(DIRECTIONS) Which lines of the records contain the word "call"? Copy each one.

(PROVIDED RECORDS)
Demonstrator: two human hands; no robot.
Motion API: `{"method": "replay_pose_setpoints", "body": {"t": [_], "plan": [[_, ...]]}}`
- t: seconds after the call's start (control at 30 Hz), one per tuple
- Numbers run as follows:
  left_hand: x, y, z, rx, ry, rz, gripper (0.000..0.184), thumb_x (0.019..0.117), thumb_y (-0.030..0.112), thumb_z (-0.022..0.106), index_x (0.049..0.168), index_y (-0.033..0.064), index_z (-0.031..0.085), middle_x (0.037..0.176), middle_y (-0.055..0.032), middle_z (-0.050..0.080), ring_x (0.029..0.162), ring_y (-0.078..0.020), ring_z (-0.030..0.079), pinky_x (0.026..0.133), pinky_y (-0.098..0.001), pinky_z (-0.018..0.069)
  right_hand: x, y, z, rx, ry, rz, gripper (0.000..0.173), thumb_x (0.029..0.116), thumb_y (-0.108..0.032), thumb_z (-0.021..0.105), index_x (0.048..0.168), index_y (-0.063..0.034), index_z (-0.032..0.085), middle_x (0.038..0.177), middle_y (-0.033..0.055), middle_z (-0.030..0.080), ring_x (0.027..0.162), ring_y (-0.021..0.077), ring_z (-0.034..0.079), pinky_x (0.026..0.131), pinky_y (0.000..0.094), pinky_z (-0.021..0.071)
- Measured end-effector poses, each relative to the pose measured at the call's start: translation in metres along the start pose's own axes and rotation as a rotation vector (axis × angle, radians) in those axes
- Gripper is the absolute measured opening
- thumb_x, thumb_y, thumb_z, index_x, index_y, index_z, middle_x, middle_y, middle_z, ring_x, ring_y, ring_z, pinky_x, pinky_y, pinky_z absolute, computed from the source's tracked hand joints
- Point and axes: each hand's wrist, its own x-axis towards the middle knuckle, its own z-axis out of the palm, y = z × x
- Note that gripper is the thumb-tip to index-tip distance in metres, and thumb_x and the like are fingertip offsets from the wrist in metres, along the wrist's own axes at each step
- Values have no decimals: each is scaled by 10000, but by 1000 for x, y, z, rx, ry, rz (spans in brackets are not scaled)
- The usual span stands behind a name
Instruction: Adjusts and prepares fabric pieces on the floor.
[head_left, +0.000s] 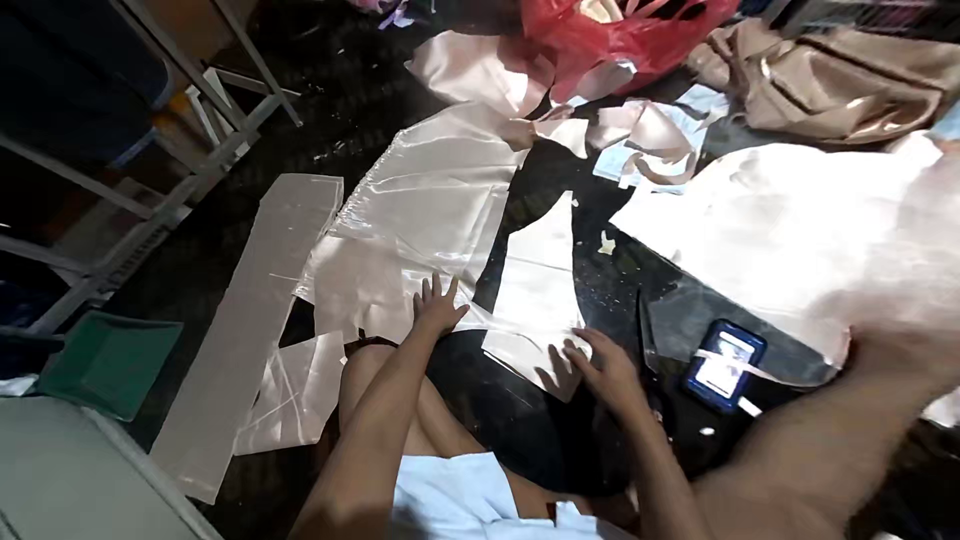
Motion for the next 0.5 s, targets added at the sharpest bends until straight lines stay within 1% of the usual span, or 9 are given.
{"method": "replay_pose_setpoints", "body": {"t": [0.03, 0.07, 0.13, 0.2, 0.27, 0.37, 0.43, 0.47, 0.5], "plan": [[6, 5, 0, -17, 21, -3, 780, 1012, 649, 469, 1662, 328, 181, 1729, -188, -34, 1583, -447, 13, 1214, -699, 130, 18, 14, 21, 32, -104, 73, 510, 1050, -343, 573, 1408, 21, 588, 1479, 314, 506, 1365, 498, 492, 1142, 611, 381], [12, 10, 0, -31, 45, -6, 781, 1012, 654, 462, 1662, 322, 186, 1727, -197, -22, 1582, -451, 14, 1214, -699, 129, 33, 18, 36, 28, -182, 142, 527, 1045, -367, 574, 1447, -27, 569, 1540, 281, 454, 1413, 482, 441, 1152, 635, 348], [24, 23, 2, -72, 105, -9, 779, 1010, 651, 466, 1660, 311, 206, 1724, -213, 2, 1581, -457, 20, 1215, -705, 115, 54, 22, 53, -52, -244, 215, 522, 1042, -401, 578, 1457, -84, 578, 1565, 249, 441, 1440, 458, 421, 1134, 667, 347], [37, 36, 4, -144, 155, -3, 783, 1005, 631, 501, 1658, 301, 222, 1721, -224, 7, 1578, -467, 12, 1215, -715, 83, 60, 30, 61, -150, -224, 245, 504, 1037, -417, 583, 1421, -92, 610, 1557, 246, 453, 1447, 456, 415, 1099, 692, 364], [48, 52, 6, -215, 161, -11, 783, 1007, 610, 514, 1660, 303, 211, 1721, -222, -29, 1579, -463, -19, 1214, -718, 48, 56, 38, 60, -208, -147, 262, 519, 1020, -412, 614, 1411, -71, 614, 1553, 255, 456, 1438, 474, 419, 1067, 721, 371], [45, 77, 7, -326, 133, -44, 783, 1014, 587, 512, 1664, 288, 194, 1724, -204, -64, 1582, -449, -42, 1218, -711, 44, 40, 43, 52, -258, -79, 328, 540, 1010, -376, 634, 1444, -60, 580, 1564, 273, 431, 1427, 517, 411, 1030, 757, 369], [28, 89, 3, -405, 71, -33, 797, 1016, 573, 524, 1665, 252, 192, 1727, -194, -55, 1583, -446, -29, 1213, -716, 80, 24, 43, 51, -275, -25, 391, 546, 1013, -372, 626, 1458, -62, 565, 1564, 274, 428, 1420, 524, 411, 1017, 772, 356], [19, 92, -2, -431, 30, -10, 798, 1019, 565, 527, 1665, 239, 191, 1729, -190, -15, 1584, -443, 15, 1205, -715, 127, 17, 43, 50, -281, 6, 419, 547, 1011, -369, 627, 1453, -51, 567, 1552, 288, 436, 1405, 539, 419, 1000, 782, 353], [10, 90, -9, -439, -8, 21, 786, 1025, 559, 522, 1662, 229, 203, 1727, -188, 65, 1578, -436, 99, 1190, -701, 204, 11, 40, 49, -287, 13, 464, 549, 1012, -372, 626, 1450, -46, 567, 1541, 298, 442, 1394, 549, 423, 994, 789, 346]]}}
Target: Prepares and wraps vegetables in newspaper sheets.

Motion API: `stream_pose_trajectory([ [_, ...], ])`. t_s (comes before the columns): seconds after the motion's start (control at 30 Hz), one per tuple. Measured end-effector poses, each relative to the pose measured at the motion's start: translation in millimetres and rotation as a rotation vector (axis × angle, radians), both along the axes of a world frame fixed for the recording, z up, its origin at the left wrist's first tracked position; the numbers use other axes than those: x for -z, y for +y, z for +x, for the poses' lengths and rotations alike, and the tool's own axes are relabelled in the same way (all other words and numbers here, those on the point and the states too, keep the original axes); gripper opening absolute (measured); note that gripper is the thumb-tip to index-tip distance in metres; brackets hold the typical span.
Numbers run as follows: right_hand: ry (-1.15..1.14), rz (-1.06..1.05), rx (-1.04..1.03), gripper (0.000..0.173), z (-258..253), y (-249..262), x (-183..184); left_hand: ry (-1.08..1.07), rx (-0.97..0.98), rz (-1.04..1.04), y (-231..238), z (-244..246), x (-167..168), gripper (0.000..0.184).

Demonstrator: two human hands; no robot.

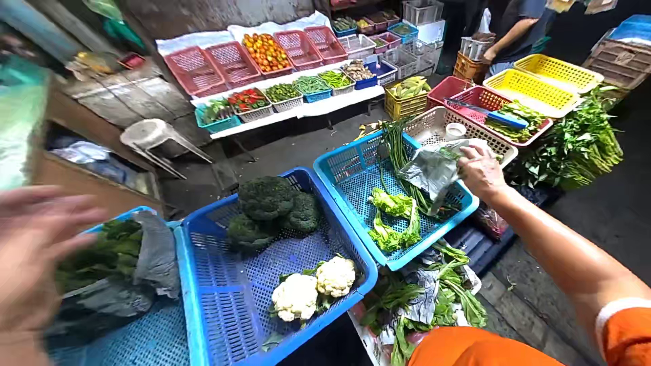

(EXPECTED ANSWER)
- t: seconds after the call's start (control at 30 Hz), one per tuple
- Measured end-effector poses, each relative to the pose measured at the call's start: translation in metres along the start pose's own axes and rotation as a rotation vector (axis × angle, radians) in those axes

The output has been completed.